Se vi siete domandati quale sia il libro più breve di tutta la Bibbia… sì, è proprio questo. A me rimase impresso per un’esperienza diretta: arrivata al profeta Abdia, in una lettura biblica corsiva, vidi abbondante spazio bianco tra il corpo del testo e le note, nella versione della CEI. Incuriosita, girai il foglio, in cerca della continuazione. Invece no, era proprio così: il “libro di Abdia” occupava solo una facciata! Consta, infatti, di un solo capitolo, composto da 21 versetti, sicché è difficile persino considerarlo “libro”.

Ricezione

Si trova al quarto posto nei Dodici Profeti del Testo Masoretico, mentre occupa il quinto nella Bibbia dei Settanta. Vi è infatti un ordine diverso, tra i due: Osea – Amos – Michea – Gioele – Abdia – Giona nel primo; Osea – Gioele – Amos – Abdia – Giona – Michea nel secondo. È ritenuto migliore ordine quello dei Settanta, per lo stretto legame tra il libro di Abdia e quello di Gioele. Tuttavia, alcuni autori individuano, nella comune presenza tematica di oracoli contro le nazioni anche in Gioele ed Amos la spiegazione dell’ordine masoretico.

Abdia-miniatura

Autore

L’autore è quasi ignoto: di lui abbiamo pochissime notizie, se non che si tratta di «uno che serve YHWH», scritto in modi leggermente diversi, ma indicanti due forme di uno stesso nome, diffuso nell’Antico Testamento.

Datazione e stesura

Data la brevità del testo, è fondamentale considerare la sua relazione con altri testi1.

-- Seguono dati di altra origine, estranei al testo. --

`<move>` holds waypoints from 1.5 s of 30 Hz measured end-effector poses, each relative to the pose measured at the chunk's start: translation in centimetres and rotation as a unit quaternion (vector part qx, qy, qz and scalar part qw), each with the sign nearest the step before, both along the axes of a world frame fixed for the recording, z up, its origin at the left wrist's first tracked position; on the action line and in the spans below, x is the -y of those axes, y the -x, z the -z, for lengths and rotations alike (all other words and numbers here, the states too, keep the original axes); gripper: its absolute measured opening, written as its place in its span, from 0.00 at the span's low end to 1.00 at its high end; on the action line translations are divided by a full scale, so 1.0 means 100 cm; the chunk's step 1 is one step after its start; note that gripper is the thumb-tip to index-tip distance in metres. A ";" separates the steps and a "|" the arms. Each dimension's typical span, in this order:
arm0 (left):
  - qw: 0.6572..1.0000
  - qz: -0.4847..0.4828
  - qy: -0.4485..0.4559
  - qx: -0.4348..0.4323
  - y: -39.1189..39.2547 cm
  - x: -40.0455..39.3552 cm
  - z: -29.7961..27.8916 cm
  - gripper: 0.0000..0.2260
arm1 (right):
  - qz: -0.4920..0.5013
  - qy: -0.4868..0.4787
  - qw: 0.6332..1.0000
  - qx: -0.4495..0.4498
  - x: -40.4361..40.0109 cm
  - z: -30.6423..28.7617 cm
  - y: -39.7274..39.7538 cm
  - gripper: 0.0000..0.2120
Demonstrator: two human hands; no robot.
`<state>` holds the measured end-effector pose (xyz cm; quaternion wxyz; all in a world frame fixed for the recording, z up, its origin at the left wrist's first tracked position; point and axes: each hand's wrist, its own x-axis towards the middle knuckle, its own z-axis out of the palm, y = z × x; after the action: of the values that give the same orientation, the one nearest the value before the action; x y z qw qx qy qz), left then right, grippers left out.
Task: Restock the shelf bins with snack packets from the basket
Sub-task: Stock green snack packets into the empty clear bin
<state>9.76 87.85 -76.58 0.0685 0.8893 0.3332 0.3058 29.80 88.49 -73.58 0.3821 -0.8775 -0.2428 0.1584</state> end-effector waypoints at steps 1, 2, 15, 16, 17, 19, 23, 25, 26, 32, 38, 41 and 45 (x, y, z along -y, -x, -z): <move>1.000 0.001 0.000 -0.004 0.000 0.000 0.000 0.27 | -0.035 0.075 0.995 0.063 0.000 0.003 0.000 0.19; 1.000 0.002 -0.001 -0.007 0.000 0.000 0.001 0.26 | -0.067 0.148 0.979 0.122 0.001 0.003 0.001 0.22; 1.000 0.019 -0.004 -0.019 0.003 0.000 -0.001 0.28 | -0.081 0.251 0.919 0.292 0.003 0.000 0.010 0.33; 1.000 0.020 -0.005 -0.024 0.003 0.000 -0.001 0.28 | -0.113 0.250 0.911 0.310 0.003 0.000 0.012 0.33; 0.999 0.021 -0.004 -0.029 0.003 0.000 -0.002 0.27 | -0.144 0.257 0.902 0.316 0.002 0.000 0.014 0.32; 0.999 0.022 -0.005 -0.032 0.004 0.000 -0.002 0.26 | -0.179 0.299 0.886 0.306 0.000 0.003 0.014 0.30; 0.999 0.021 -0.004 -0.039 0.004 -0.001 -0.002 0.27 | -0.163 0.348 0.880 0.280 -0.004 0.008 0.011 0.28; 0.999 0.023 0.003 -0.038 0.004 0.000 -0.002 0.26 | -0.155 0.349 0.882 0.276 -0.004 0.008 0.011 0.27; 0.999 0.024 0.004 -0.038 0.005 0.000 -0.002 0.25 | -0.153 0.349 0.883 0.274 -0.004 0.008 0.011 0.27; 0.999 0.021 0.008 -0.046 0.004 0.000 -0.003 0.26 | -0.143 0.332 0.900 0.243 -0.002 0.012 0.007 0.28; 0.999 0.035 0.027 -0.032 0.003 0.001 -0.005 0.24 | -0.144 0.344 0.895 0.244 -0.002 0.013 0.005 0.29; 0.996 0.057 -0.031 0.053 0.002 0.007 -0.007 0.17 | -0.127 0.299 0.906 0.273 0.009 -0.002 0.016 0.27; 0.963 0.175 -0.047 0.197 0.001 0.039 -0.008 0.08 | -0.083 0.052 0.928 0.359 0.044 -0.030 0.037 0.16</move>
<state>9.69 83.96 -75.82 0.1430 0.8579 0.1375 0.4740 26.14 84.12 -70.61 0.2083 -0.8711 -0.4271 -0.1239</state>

Il primo problema è quindi la relazione tra Abdia 1-9 e Geremia 49,7-16; tre le ipotesi in campo: che il primo dipenda dal secondo, viceversa, oppure la comune derivazione da una terza fonte, antecedente ad ambedue. La questione è complessa, perché la stemmatica filologica è legata alla datazione di Abdia; ma anche il brano di riferimento di Geremia vanta un’incertezza di datazione, dovuta al fatto di appartenere a quelli che ricevono collocazione differente nel Testo Masoretico e nella Settanta. Coggins2 ipotizza abbia attinto entrambi a materiale tradizionale gerosolimitano, cui avrebbero attinto anche altri profeti – in particolare Gioele, che, pur non avendo oracoli contro Edom, rivela una fraseologia comune rispetto ad Abdia.

Il secondo problema riguarda l’unità del libro: nonostante la brevità, si è spesso ipotizzata una complessa fase redazionale3.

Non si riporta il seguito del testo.